» **To do**: Please copy all of the entries exactly, but drop every picture.

» **Exercise data**:
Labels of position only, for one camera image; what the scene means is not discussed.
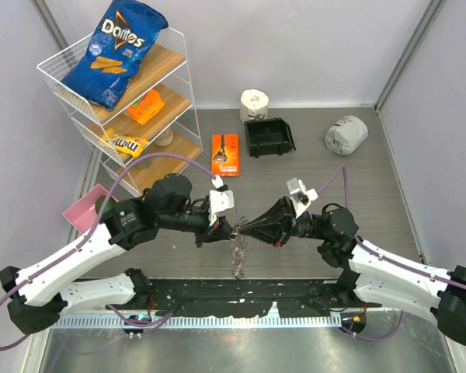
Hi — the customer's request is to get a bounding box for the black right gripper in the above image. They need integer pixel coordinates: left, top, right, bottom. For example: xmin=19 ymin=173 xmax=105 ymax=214
xmin=239 ymin=195 xmax=329 ymax=247

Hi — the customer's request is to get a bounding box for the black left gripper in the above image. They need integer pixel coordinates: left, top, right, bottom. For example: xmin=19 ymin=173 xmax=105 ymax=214
xmin=158 ymin=204 xmax=236 ymax=247

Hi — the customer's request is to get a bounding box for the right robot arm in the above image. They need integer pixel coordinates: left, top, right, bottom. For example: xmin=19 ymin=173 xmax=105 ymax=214
xmin=238 ymin=197 xmax=466 ymax=346

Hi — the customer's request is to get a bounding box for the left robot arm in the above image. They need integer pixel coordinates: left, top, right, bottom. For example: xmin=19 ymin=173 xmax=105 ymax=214
xmin=0 ymin=173 xmax=235 ymax=335

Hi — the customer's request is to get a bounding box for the orange razor box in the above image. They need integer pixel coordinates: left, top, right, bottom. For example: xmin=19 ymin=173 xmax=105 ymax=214
xmin=210 ymin=134 xmax=240 ymax=177

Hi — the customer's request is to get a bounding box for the black plastic storage bin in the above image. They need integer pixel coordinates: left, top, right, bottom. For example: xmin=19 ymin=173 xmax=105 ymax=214
xmin=244 ymin=118 xmax=296 ymax=158

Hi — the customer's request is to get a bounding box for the grey wrapped paper bundle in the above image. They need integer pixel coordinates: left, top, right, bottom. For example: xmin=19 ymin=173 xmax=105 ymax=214
xmin=324 ymin=115 xmax=369 ymax=156

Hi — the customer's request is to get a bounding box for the yellow M&M candy bag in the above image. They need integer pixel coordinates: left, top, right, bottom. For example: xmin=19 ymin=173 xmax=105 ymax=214
xmin=102 ymin=128 xmax=148 ymax=158

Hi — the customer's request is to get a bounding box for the white toilet paper roll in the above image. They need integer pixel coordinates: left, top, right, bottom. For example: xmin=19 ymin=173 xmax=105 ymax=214
xmin=240 ymin=89 xmax=270 ymax=123

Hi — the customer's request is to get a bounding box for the pink plastic tray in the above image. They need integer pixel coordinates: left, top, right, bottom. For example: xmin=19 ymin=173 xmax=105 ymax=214
xmin=63 ymin=184 xmax=108 ymax=234

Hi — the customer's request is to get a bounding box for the orange snack box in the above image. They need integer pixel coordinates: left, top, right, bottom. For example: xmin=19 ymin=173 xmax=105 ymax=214
xmin=124 ymin=89 xmax=165 ymax=125

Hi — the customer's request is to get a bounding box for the blue Doritos chip bag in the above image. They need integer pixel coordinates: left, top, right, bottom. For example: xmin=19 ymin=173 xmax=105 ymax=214
xmin=61 ymin=1 xmax=169 ymax=110

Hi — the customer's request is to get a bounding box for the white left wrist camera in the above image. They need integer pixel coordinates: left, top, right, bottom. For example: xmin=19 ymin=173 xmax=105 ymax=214
xmin=209 ymin=190 xmax=235 ymax=226

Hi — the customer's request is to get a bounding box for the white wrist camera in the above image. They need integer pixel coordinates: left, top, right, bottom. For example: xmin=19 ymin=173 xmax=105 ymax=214
xmin=209 ymin=190 xmax=235 ymax=226
xmin=287 ymin=177 xmax=318 ymax=218

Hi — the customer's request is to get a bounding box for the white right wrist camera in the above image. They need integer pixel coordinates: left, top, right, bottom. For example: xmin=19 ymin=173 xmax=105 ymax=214
xmin=287 ymin=177 xmax=318 ymax=218

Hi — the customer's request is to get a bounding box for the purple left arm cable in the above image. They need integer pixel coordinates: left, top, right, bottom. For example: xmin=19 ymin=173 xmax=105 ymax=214
xmin=0 ymin=152 xmax=226 ymax=349

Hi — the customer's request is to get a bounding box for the white wire wooden shelf rack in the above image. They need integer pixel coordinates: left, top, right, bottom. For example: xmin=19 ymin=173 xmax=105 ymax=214
xmin=37 ymin=28 xmax=203 ymax=196

» **Answer**:
Labels of position only, for one camera image; what the scene means is not discussed.
Hi — the customer's request is to get a bounding box for the black right gripper in the above image. They need integer pixel coordinates: left, top, right, bottom. For example: xmin=19 ymin=173 xmax=105 ymax=214
xmin=239 ymin=195 xmax=329 ymax=247

Hi — the customer's request is to get a bounding box for the black left gripper in the above image. They need integer pixel coordinates: left, top, right, bottom. For example: xmin=19 ymin=173 xmax=105 ymax=214
xmin=158 ymin=204 xmax=236 ymax=247

Hi — the customer's request is to get a bounding box for the right robot arm in the above image. They need integer pixel coordinates: left, top, right, bottom. For example: xmin=19 ymin=173 xmax=105 ymax=214
xmin=238 ymin=197 xmax=466 ymax=346

Hi — the customer's request is to get a bounding box for the left robot arm in the above image. They need integer pixel coordinates: left, top, right, bottom. For example: xmin=19 ymin=173 xmax=105 ymax=214
xmin=0 ymin=173 xmax=235 ymax=335

Hi — the customer's request is to get a bounding box for the orange razor box in the above image. They need integer pixel coordinates: left, top, right, bottom. For example: xmin=19 ymin=173 xmax=105 ymax=214
xmin=210 ymin=134 xmax=240 ymax=177

Hi — the customer's request is to get a bounding box for the black plastic storage bin in the above image. They need integer pixel coordinates: left, top, right, bottom. For example: xmin=19 ymin=173 xmax=105 ymax=214
xmin=244 ymin=118 xmax=296 ymax=158

Hi — the customer's request is to get a bounding box for the grey wrapped paper bundle in the above image. They need integer pixel coordinates: left, top, right, bottom. For example: xmin=19 ymin=173 xmax=105 ymax=214
xmin=324 ymin=115 xmax=369 ymax=156

Hi — the customer's request is to get a bounding box for the yellow M&M candy bag in the above image. They need integer pixel coordinates: left, top, right, bottom. For example: xmin=19 ymin=173 xmax=105 ymax=214
xmin=102 ymin=128 xmax=148 ymax=158

Hi — the customer's request is to get a bounding box for the white toilet paper roll in the above image. They need integer pixel coordinates: left, top, right, bottom. For example: xmin=19 ymin=173 xmax=105 ymax=214
xmin=240 ymin=89 xmax=270 ymax=123

Hi — the customer's request is to get a bounding box for the pink plastic tray in the above image. They need integer pixel coordinates: left, top, right, bottom. For example: xmin=19 ymin=173 xmax=105 ymax=214
xmin=63 ymin=184 xmax=108 ymax=234

Hi — the customer's request is to get a bounding box for the orange snack box in the above image. They need integer pixel coordinates: left, top, right, bottom. For example: xmin=19 ymin=173 xmax=105 ymax=214
xmin=124 ymin=89 xmax=165 ymax=125

Hi — the customer's request is to get a bounding box for the blue Doritos chip bag in the above image. They need integer pixel coordinates: left, top, right, bottom. For example: xmin=19 ymin=173 xmax=105 ymax=214
xmin=61 ymin=1 xmax=169 ymax=110

Hi — the customer's request is to get a bounding box for the white left wrist camera in the above image. They need integer pixel coordinates: left, top, right, bottom. For example: xmin=19 ymin=173 xmax=105 ymax=214
xmin=209 ymin=190 xmax=235 ymax=226

Hi — the customer's request is to get a bounding box for the white wrist camera in the above image. They need integer pixel coordinates: left, top, right, bottom. For example: xmin=19 ymin=173 xmax=105 ymax=214
xmin=209 ymin=190 xmax=235 ymax=226
xmin=287 ymin=177 xmax=318 ymax=218

Hi — the customer's request is to get a bounding box for the white right wrist camera in the above image. They need integer pixel coordinates: left, top, right, bottom. For example: xmin=19 ymin=173 xmax=105 ymax=214
xmin=287 ymin=177 xmax=318 ymax=218

Hi — the customer's request is to get a bounding box for the purple left arm cable in the above image. They need integer pixel coordinates: left, top, right, bottom. For example: xmin=19 ymin=173 xmax=105 ymax=214
xmin=0 ymin=152 xmax=226 ymax=349

Hi — the customer's request is to get a bounding box for the white wire wooden shelf rack in the above image. They need integer pixel coordinates: left, top, right, bottom. For example: xmin=19 ymin=173 xmax=105 ymax=214
xmin=37 ymin=28 xmax=203 ymax=196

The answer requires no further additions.